The Chargé in Saudi Arabia (Abbey) to the Department of State1
- Saudi-British Dispute Over Buraimi
On March 31, 1952, the Ambassador was summoned to the Foreign Office by Tahir Bey Ridwan, Acting Chief of that Ministry. For the Ambassador’s information, Tahir Bey reported that he had that morning, acting on instructions from the Deputy Minister of Foreign Affairs, Ahaikh Yusuf Yassin, called in the British Ambassador [Page 2469]to protest the presence of British officials in the oasis of Al Buraimi. This group of approximately ten towns or hamlets lies some ninety miles east of Abu Dhabi. Tahir Bey told the British Ambassador that the Saudi Government does not recognize the authority of the Shaikh of Muscat, the Shaikh of Abu Dhabi or of any other Trucial shaikh in Buraimi. The Saudi position is that the people of Buraimi have been independent but are under Saudi tutelage.
Reports from the Saudis as to what actually took place in Buraimi are vague but it appears that the Political Officer of Sharja, identified only as a Mr. Wilton, appeared in Buraimi late in March, either accompanying him or visiting Buraimi at about the same time, according to the Saudis, were members of the British Desert Locust Control Mission. The Saudi Foreign Office believes that the purpose of these visits was to bring the Amirs of Buraimi into the British orbit of the Trucial Shaikhdoms influencing in advance any decision as to ownership of the Buraimi area.

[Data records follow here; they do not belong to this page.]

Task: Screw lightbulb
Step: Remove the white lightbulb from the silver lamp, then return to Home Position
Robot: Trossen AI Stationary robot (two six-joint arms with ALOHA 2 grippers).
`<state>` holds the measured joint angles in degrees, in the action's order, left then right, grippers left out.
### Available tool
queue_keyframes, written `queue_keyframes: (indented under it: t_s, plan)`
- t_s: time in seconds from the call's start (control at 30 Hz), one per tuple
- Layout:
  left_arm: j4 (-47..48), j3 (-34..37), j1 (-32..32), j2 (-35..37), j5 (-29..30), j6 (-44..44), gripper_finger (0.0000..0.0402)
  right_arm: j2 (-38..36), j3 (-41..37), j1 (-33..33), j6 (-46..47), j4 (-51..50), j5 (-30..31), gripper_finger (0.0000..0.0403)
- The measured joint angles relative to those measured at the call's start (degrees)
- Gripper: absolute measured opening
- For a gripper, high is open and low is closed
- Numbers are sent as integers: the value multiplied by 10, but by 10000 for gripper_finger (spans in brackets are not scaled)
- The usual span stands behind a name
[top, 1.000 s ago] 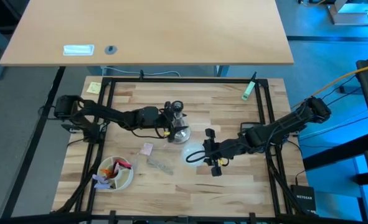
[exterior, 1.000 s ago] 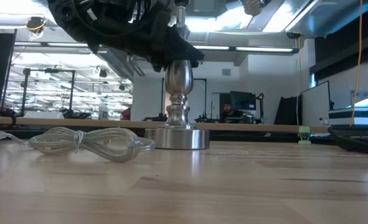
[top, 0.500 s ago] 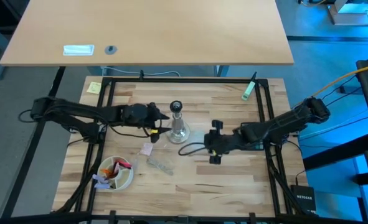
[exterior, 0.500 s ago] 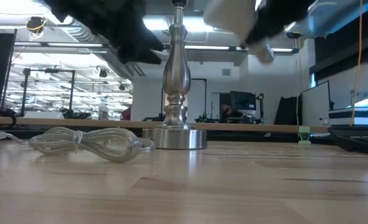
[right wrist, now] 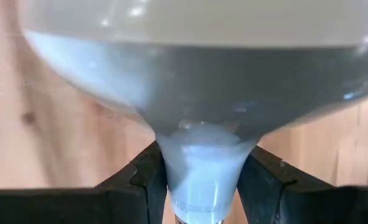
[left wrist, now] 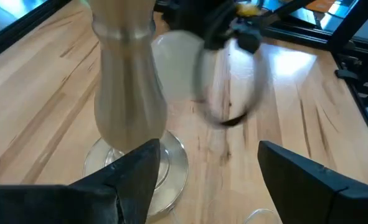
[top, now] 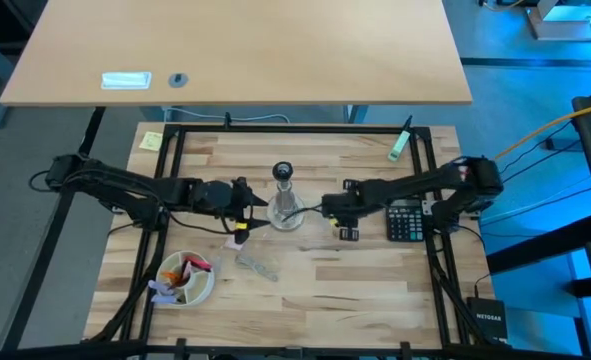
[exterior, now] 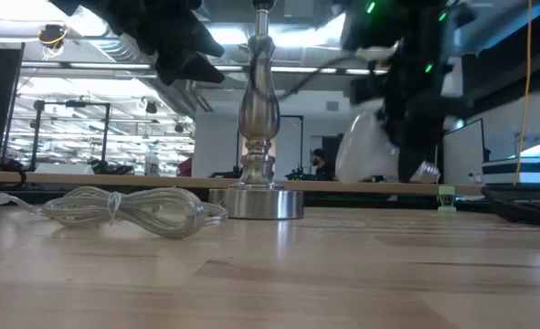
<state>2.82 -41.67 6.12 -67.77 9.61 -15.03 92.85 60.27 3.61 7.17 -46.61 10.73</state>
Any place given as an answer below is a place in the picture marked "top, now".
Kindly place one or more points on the black horizontal bar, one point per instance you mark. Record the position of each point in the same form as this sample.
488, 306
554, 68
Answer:
75, 352

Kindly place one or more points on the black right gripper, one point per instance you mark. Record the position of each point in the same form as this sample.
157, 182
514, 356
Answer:
342, 207

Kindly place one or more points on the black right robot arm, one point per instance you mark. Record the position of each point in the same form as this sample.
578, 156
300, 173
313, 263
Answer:
415, 182

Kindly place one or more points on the beige wooden desk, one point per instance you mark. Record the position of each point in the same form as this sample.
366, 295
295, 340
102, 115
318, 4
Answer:
235, 45

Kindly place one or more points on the orange clip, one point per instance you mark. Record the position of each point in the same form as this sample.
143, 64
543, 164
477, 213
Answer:
173, 275

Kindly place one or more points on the black Netgear network switch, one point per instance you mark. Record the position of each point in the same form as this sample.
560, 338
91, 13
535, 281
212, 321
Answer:
488, 320

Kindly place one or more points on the grey metal stand base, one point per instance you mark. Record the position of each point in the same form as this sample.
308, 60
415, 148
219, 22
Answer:
565, 22

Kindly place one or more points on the white desk outlet tray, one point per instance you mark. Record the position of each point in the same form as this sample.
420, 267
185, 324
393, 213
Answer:
126, 80

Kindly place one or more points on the round white organizer bowl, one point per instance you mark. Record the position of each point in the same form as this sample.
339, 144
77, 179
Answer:
187, 277

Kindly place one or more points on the yellow sticky note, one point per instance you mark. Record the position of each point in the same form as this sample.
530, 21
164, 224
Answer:
151, 141

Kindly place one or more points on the red clip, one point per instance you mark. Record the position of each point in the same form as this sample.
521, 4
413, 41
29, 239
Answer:
200, 261

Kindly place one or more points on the silver metal lamp base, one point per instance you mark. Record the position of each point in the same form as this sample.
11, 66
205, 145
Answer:
285, 210

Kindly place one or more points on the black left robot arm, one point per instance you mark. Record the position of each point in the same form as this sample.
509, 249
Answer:
125, 182

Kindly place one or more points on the black calculator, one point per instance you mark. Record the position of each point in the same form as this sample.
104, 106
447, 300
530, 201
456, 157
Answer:
405, 220

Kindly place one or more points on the mint green marker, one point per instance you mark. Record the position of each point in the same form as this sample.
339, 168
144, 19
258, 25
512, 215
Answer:
399, 147

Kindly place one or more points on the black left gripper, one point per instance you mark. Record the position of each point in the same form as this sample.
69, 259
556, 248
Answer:
220, 197

This incident or incidents prompted the Foreign Office to notify the British Ambassador that the Saudi Government was informing the Amirs of Buraimi who, according to the Saudis, recognize the sovereignty of King Ibn Saud, that His Majesty does not recognize the authority of any Trucial Shaikh in Buraimi. At the same time the British Government is requested to put an end to activity in Buraimi and to keep British officials out of the area. The Foreign Office reminded the British Ambassador of the agreement reached at London and confirmed at Dammam to avoid sending parties into the disputed areas and asked that this agreement continue until the delineation of the frontiers.
The British Ambassador replied in an aide-mémoire of April 23 refusing to acknowledge the allegiance of the Amirs of Buraimi to Saudi Arabia and strongly protesting the Saudi approach to them. It was pointed out that the London and Dammam agreement did not restrict British administrative officials in the execution of their duties.
When asked about Buraimi during recent conversations with the American Ambassador, Shaikh Yusuf said that inasmuch as Buraimi is under Saudi jurisdiction the matter is not an appropriate subject for discussion with the British Government. The Ambassador recalled that in 1949 when Shaikh Yusuf and David Scott Fox, Counselor of the British Embassy, had agreed to discuss all boundary questions, Buraimi had been included. The Ambassador asked how the status of Buraimi had changed since then. Shaikh Yusuf replied that the Saudi Government’s position was that the people of Buraimi had the right to determine their allegiance but that since 1949 they had asked to be associated with Saudi Arabia and [Page 2470]that they had therefore exercised that right and made their choice. It is true that there are no Saudi amirs in Buraimi but the Saudi Government considers Buraimi under Saudi tutelage.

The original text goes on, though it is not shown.